The answer must consist of every line in the records that contains the word "plate".
*** RECORDS SHOWN Section Begins ***
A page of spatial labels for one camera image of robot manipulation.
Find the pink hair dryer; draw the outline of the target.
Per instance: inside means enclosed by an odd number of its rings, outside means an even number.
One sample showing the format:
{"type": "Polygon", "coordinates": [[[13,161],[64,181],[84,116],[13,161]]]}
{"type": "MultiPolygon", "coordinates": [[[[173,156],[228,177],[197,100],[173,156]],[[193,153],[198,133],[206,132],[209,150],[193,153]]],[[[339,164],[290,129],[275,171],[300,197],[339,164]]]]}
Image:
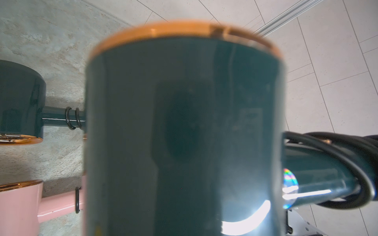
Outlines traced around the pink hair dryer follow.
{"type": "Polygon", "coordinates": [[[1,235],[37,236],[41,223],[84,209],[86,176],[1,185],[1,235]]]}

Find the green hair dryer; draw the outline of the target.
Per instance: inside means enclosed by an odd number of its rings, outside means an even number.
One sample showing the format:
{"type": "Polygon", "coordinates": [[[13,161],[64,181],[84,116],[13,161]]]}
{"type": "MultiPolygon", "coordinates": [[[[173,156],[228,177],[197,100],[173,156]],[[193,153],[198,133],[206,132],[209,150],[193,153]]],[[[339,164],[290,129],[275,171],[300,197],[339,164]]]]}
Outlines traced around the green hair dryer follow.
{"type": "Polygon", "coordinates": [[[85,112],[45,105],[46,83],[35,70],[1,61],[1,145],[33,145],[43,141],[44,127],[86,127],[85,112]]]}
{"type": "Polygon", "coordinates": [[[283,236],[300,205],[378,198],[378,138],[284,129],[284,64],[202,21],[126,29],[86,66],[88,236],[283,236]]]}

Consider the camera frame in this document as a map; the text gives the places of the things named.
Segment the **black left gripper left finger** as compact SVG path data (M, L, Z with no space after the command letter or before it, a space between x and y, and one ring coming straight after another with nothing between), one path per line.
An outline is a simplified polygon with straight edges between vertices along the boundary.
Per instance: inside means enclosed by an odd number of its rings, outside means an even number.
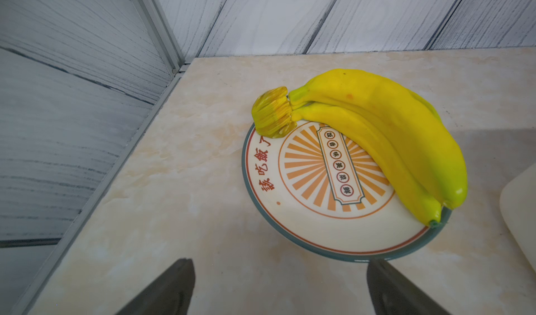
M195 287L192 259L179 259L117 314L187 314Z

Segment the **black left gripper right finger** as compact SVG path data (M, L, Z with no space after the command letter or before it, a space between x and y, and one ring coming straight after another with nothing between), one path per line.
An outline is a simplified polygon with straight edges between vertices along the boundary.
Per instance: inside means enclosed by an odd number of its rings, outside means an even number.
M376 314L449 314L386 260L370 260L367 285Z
*** RECORDS SHOWN Section Ends ***
*** RECORDS SHOWN Section Begins ***
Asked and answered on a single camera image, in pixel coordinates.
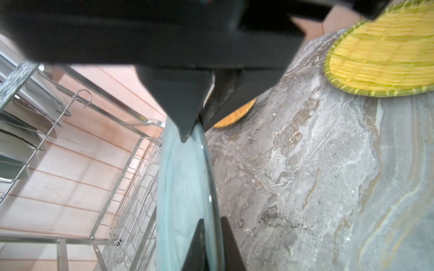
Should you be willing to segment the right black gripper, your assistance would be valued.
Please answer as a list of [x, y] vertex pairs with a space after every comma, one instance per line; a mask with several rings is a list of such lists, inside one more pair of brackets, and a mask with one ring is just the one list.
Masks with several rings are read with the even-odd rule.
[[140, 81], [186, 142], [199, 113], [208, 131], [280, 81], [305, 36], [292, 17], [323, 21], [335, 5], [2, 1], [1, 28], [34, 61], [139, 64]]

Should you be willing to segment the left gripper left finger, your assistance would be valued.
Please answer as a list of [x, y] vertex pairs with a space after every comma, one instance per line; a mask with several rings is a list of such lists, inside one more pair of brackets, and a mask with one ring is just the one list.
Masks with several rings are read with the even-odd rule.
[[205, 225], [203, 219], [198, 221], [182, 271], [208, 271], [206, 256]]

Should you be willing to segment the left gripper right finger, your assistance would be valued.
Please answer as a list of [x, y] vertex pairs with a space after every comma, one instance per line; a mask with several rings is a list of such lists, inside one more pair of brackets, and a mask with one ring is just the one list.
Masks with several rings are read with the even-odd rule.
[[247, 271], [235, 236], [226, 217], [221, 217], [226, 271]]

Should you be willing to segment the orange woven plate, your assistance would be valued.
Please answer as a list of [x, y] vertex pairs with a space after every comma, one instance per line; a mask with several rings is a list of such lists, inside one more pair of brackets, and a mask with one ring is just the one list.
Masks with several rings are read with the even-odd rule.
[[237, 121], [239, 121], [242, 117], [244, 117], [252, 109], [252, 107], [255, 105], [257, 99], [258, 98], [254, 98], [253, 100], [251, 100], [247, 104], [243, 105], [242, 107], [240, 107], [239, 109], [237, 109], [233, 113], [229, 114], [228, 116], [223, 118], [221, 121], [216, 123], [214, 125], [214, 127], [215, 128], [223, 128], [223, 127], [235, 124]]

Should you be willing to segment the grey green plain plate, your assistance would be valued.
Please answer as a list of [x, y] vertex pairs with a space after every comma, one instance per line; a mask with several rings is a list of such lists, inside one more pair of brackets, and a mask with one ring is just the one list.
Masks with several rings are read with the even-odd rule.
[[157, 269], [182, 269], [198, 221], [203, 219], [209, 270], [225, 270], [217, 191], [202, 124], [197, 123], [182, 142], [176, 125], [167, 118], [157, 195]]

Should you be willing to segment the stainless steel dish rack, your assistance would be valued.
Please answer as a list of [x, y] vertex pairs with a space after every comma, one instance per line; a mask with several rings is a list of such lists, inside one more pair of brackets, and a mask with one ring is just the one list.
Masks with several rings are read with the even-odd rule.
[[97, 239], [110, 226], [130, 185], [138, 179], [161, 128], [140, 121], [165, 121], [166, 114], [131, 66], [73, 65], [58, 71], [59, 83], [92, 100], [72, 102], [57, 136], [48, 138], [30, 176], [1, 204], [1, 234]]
*** RECORDS SHOWN Section Ends ***
*** RECORDS SHOWN Section Begins ***
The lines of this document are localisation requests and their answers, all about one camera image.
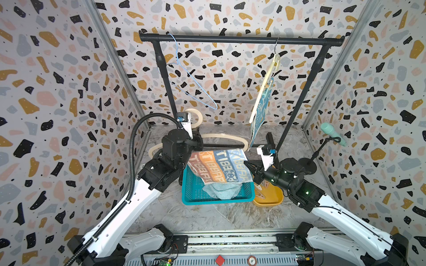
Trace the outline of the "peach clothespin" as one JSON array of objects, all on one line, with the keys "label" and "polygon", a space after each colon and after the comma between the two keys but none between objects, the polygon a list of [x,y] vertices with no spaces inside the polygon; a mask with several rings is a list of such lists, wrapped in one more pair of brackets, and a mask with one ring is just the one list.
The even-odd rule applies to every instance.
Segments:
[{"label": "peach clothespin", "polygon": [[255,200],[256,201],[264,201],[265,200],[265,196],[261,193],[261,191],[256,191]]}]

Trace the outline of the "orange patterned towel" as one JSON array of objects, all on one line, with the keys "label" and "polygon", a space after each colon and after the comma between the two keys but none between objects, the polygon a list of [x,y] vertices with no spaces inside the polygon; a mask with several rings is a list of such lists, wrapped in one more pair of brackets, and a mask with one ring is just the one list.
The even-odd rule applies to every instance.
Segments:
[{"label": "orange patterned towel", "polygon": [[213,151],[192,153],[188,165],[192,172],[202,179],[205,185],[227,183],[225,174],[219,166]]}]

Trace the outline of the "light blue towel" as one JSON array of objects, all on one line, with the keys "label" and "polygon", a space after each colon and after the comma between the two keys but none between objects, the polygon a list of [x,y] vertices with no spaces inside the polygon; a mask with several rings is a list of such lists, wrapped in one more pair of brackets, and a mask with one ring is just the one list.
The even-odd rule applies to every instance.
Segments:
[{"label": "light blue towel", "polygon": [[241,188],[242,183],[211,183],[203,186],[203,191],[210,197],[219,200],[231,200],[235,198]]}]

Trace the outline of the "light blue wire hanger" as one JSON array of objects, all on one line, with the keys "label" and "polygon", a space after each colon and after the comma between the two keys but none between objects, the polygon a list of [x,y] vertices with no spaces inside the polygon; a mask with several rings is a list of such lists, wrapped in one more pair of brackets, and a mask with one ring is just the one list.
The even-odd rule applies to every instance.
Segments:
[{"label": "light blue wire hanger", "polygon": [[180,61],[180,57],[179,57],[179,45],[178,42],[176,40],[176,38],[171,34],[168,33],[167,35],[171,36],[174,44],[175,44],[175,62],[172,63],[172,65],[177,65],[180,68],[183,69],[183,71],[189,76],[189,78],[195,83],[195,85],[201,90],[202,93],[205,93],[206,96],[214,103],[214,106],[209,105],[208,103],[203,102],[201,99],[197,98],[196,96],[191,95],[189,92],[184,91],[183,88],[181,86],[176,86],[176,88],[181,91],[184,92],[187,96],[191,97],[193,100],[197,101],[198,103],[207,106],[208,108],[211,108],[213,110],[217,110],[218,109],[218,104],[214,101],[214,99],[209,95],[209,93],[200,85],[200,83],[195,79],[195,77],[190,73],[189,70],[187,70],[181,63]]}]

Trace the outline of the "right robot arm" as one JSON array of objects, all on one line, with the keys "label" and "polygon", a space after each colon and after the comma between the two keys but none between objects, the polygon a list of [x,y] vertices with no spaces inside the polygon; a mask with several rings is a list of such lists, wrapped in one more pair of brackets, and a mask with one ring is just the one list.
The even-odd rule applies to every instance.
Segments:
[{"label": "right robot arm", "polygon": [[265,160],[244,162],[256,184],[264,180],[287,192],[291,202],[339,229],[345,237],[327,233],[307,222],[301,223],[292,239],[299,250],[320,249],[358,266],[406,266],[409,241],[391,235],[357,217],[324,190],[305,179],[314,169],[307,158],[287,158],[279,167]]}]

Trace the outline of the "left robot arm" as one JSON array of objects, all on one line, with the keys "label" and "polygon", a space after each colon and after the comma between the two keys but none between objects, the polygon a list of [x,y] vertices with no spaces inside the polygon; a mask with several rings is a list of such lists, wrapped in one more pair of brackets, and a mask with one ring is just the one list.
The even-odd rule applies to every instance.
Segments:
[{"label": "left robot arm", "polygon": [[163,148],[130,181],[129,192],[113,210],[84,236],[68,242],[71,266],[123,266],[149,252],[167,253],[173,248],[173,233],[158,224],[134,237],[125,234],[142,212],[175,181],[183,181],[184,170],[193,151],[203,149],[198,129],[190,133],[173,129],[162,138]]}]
*** RECORDS SHOWN Section Ends ***
TASK RESULT:
Should you be willing to segment the orange woven plate, your assistance would be valued.
Should you be willing to segment the grey green plain plate, your assistance would be valued.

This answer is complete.